• [Your task]
From the listing below, output only the lines starting at the line that has "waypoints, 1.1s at" and ending at the line that has "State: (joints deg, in", exactly as they appear, ends included.

• [Records for the exercise]
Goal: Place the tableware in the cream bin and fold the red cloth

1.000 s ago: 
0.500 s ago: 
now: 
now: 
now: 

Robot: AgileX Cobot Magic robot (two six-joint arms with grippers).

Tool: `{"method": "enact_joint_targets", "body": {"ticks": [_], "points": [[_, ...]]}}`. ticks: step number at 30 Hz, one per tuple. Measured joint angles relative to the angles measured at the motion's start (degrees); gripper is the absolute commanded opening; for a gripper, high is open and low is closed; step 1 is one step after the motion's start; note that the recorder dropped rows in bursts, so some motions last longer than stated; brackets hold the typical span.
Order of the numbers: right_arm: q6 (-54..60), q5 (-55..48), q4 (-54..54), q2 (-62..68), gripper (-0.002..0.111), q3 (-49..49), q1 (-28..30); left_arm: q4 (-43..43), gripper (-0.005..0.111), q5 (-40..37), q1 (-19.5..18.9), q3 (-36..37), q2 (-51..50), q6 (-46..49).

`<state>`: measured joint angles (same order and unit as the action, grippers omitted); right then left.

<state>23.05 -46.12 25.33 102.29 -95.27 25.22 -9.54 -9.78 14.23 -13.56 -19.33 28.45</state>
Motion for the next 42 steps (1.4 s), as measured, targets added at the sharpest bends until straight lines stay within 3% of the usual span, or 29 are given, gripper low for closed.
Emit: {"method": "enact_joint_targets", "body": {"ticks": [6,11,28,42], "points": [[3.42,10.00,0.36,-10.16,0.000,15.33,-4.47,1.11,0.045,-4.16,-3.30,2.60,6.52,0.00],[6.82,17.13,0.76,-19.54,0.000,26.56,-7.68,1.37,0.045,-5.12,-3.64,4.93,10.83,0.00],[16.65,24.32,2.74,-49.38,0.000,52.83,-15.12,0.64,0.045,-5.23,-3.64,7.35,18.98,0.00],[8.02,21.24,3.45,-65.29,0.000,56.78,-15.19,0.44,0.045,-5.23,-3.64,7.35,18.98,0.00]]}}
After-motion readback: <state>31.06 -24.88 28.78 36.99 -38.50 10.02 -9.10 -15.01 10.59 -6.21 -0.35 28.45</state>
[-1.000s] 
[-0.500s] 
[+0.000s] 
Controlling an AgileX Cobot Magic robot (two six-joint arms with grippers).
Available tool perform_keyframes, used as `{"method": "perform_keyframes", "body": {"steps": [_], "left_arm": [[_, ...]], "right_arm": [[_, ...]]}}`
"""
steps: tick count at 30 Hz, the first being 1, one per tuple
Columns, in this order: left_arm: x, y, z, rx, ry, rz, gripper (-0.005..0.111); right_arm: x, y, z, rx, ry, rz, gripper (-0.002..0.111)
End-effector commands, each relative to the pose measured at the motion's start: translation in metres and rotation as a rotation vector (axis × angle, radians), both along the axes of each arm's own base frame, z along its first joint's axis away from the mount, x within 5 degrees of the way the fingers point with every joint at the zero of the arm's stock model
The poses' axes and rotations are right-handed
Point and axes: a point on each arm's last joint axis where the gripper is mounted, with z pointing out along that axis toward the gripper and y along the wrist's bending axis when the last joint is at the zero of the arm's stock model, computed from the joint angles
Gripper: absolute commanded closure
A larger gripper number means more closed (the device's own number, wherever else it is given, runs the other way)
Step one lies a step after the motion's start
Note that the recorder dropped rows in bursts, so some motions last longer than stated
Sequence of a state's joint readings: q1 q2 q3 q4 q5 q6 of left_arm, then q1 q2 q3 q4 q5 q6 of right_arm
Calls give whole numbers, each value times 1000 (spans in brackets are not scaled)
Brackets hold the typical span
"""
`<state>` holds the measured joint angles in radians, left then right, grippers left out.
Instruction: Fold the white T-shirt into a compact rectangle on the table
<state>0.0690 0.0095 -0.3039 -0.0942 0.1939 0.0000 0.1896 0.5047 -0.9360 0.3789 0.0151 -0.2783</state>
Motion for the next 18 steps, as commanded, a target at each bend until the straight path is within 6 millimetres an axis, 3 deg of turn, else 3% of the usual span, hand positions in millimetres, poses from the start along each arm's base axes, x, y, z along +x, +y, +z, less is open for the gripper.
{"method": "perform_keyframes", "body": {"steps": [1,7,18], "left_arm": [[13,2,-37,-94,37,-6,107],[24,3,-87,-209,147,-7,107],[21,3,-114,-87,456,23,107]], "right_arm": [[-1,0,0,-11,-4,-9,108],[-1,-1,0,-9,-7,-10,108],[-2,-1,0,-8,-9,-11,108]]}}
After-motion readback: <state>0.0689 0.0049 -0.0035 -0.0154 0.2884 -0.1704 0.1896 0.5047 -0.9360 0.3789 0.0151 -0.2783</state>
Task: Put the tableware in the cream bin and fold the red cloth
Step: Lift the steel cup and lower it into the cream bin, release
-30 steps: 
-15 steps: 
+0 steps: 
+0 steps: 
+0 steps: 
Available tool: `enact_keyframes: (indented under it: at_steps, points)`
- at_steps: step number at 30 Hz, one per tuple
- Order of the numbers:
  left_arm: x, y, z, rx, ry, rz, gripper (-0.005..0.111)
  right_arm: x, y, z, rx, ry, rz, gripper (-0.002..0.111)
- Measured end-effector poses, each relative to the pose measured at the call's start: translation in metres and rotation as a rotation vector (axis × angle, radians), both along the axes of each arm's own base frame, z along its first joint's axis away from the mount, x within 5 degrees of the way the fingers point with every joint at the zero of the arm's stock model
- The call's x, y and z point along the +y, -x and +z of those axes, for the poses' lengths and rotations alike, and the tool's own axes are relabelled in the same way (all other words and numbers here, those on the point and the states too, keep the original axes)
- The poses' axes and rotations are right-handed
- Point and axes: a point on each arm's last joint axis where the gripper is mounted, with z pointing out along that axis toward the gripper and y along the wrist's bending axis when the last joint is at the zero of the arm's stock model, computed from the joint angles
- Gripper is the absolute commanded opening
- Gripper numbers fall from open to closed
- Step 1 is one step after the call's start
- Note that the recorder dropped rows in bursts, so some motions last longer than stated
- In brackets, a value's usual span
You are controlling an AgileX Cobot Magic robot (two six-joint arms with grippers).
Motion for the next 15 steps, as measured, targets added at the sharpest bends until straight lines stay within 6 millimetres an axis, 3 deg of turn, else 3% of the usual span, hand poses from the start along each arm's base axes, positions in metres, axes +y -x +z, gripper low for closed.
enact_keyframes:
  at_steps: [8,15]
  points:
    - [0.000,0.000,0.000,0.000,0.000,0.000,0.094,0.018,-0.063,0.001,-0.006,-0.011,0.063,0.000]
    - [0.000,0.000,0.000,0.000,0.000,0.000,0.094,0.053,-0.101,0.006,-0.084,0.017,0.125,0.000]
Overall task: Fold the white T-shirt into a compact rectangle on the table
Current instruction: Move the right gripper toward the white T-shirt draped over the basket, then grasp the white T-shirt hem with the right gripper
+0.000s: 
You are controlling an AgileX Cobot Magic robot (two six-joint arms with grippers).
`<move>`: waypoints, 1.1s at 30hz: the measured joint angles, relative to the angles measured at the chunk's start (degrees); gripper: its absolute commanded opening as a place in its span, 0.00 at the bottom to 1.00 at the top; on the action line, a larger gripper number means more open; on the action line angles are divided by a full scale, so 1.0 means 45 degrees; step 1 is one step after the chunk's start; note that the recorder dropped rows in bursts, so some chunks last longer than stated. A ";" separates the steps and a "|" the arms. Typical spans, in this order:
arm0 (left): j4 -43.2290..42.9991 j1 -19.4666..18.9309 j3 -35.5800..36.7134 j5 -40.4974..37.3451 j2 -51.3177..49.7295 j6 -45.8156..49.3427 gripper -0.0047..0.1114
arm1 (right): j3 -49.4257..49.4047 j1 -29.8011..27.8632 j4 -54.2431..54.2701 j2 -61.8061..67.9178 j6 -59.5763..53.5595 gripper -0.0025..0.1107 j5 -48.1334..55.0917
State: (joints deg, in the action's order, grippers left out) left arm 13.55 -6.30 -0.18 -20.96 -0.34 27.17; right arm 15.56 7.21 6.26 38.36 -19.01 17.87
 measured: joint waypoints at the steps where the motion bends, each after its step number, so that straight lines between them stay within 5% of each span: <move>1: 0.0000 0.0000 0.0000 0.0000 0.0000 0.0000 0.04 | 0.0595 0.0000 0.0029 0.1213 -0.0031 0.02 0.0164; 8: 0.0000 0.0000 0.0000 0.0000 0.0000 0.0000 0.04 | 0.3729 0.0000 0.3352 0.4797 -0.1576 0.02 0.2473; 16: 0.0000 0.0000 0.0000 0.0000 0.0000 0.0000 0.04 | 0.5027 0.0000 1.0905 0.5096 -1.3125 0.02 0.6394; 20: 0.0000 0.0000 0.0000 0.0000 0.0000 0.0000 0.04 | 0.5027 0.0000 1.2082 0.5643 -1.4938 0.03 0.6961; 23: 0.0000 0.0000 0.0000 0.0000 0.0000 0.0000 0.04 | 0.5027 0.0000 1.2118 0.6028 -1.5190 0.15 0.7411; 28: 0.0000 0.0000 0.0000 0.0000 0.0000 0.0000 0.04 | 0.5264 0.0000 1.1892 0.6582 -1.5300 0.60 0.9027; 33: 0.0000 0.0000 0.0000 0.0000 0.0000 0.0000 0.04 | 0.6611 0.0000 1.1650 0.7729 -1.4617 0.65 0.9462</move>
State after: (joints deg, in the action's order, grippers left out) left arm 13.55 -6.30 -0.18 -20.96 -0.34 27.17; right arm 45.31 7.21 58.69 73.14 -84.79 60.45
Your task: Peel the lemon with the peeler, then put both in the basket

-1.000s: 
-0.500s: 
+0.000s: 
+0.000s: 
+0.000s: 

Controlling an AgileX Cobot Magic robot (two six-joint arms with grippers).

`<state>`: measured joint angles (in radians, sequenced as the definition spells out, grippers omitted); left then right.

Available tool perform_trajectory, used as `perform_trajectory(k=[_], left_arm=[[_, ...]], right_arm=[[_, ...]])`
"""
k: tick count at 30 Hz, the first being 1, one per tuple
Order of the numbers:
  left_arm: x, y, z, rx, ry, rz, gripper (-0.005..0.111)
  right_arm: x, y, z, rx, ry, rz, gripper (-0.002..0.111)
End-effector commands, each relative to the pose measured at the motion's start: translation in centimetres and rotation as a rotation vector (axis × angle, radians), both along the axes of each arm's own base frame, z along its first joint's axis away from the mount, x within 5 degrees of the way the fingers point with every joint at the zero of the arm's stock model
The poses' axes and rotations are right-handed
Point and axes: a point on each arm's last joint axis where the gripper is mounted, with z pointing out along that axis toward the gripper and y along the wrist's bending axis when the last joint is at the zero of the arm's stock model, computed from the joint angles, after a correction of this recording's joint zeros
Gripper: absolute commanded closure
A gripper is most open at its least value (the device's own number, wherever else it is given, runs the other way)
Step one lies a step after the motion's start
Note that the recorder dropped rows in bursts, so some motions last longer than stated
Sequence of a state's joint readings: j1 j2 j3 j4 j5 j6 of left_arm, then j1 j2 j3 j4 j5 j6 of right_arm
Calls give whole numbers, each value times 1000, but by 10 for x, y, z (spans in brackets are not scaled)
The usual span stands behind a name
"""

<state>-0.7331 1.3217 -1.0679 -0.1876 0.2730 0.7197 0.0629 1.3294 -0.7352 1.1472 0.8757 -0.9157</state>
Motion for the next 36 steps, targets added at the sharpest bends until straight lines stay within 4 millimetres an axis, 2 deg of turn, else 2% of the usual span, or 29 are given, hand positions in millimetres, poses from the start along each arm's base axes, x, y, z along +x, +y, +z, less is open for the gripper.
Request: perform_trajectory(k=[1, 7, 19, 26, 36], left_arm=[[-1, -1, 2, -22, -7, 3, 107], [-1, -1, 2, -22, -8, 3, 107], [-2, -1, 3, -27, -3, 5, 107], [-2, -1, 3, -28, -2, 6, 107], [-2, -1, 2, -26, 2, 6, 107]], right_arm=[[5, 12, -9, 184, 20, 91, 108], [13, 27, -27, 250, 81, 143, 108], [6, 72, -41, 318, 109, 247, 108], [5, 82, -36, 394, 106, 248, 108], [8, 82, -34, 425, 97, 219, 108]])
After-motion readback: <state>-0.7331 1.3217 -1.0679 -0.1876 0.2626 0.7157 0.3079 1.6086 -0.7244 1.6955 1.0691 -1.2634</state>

• [Problem solution]
`<move>`: waypoints, 1.1s at 30hz: the measured joint angles, relative to the angles measured at the chunk's start (degrees); gripper: its absolute commanded opening as a place in its span, 0.00 at the bottom to 1.00 at the top; on the action line, a larger gripper number means more open; on the action line angles are divided by a full scale, so 1.0 means 45 degrees; step 1 is one step after the chunk's start; note that the recorder dropped rows in bursts, so some chunks last longer than stated. A ";" separates the steps and a "|" the arms. Typical spans, in this order:
arm0 (left): j4 -43.2290..42.9991 j1 -19.4666..18.9309 j3 -35.5800..36.7134 j5 -40.4974..37.3451 j2 -51.3177..49.7295 j6 -45.8156..49.3427 gripper -0.0047..0.1114
arm1 (right): j3 -49.4257..49.4047 j1 -29.8011..27.8632 j4 -54.2431..54.2701 j2 -61.8061..67.9178 j6 -59.5763..53.5595 gripper -0.0025..0.1107 j5 -48.1334..55.0917
State: (joints deg, in the action's order, grippers left out) left arm 13.55 -6.30 -0.18 -20.96 -0.34 27.17; right arm 15.56 7.21 6.26 38.36 -19.01 17.87

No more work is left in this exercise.